Hong Kong should provide more tax concessions to individuals and businesses in the coming fiscal year, according to the Hong Kong General Chamber of Commerce (HKGCC).
It made suggestions across nine categories about the Budget, which is set to be released later this month, including suggestions on expenditure control and attracting foreign investment.
Last December, officials said the deficit would be near HK$100 billion, more than double the original estimate of HK$48 billion.
The chamber’s chairwoman, Agnes Chan, said the public should not worry though, as the city's economy is gradually recovering from the pandemic.
“The budget deficit at that time was caused by two major factors -- we have the employment subsidy, the e-consumption voucher. Both took the government [to] over a hundred billion [dollars in deficit]. So that contributed to that year's substantial budget deficit. Then the second year, 2023-24, and the border reopened in February, but we are recovering and the government had adopted a loose monetary policy," she said.
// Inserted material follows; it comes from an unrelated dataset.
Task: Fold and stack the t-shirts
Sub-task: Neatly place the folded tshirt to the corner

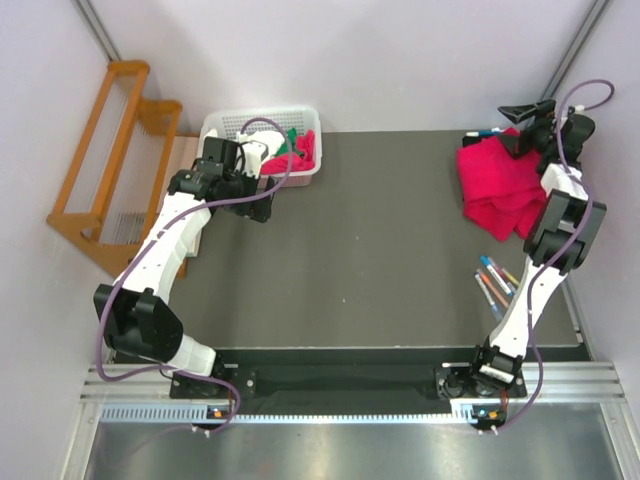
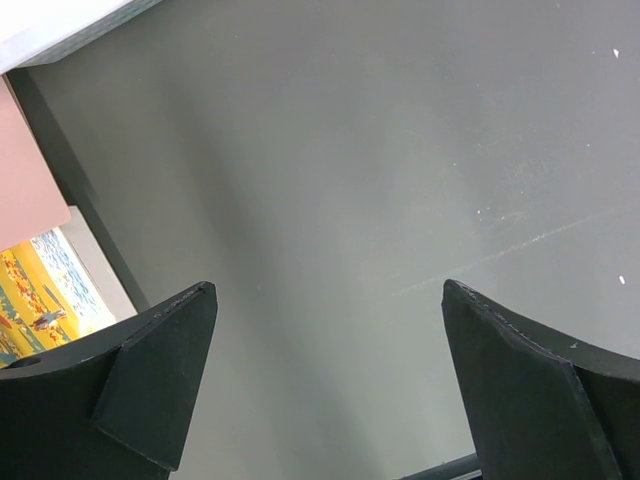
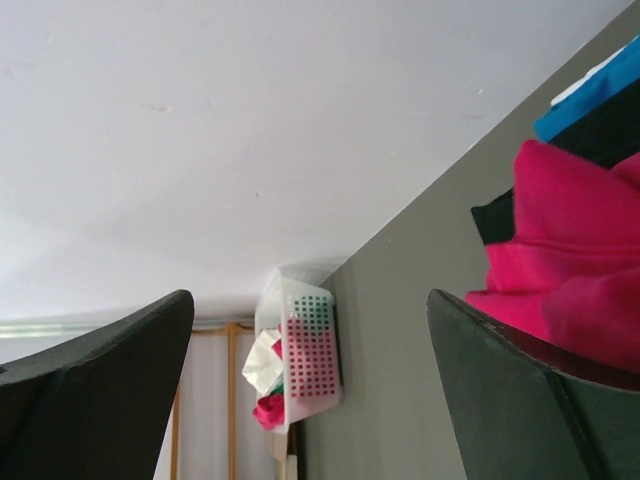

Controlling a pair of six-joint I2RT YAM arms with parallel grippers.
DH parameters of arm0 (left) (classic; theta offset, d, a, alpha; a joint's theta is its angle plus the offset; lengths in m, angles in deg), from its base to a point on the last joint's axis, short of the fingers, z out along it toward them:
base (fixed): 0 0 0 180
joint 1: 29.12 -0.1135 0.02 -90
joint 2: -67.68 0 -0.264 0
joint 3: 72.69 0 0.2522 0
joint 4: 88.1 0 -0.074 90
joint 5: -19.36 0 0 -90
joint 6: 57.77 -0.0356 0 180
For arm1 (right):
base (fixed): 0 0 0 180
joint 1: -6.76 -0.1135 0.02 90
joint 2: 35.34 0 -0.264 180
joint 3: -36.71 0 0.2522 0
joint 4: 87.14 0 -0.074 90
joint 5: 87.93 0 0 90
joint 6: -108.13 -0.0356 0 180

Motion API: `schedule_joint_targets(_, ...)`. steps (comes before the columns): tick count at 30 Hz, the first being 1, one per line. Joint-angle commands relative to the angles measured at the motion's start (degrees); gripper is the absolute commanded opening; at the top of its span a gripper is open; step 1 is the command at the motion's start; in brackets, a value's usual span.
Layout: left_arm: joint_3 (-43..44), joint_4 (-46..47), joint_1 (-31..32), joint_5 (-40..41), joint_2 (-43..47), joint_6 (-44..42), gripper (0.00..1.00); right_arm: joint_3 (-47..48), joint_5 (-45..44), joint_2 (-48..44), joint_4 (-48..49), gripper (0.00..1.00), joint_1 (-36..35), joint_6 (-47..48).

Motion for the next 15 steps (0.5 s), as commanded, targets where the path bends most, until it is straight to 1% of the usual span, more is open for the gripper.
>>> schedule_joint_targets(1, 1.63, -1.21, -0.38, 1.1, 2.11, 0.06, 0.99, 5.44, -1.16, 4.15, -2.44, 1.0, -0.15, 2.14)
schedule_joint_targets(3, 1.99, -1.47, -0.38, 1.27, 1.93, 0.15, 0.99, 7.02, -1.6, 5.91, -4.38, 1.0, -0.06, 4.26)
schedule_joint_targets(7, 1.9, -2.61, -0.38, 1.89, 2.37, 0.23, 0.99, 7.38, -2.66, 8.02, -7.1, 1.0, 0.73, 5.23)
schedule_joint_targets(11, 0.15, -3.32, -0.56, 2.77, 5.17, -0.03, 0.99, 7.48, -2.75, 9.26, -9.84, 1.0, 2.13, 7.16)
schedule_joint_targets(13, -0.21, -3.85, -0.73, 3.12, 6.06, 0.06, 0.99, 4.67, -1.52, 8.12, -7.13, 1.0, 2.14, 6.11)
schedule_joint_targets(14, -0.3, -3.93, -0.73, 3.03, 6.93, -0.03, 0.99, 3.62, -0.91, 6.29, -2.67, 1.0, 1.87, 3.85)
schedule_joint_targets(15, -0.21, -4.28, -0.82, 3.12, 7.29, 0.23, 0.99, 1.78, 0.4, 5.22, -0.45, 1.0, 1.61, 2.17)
"This year, the financial secretary is already saying it's going to be a smaller deficit because we are in a fiscal consolidation year. The measures include raising taxes on the high income earners, and having the double-tier property tax," she added.
The HKGCC proposed a one-time exemption on salaries tax, personal assessment tax and corporate tax, with an upper limit of HK$3,000.
For small and medium sized enterprises, or SMEs, it suggested the government provide a long-term fixed-rate mortgage.
Chan said both measures could reduce the burden towards taxpayers and stabilise the operation costs of SMEs.
In terms of managing expenditure, she said a review of the government's structure would be needed, such as merging organisations with overlapping duties to cut costs.
She said an example would be the Office for Attracting Strategic Enterprises (Oases) and InvestHK, in which both offices aim to attract foreign investment.
The chamber also said the government could consider setting up a digital services tax, in which foreign telecommunication companies providing entertainment or consumption services in the city would have to pay up to five percent in tax per year.
As for foreign investment, it said a three-year tax exemption period could be granted to companies that relocate their headquarters back to Hong Kong.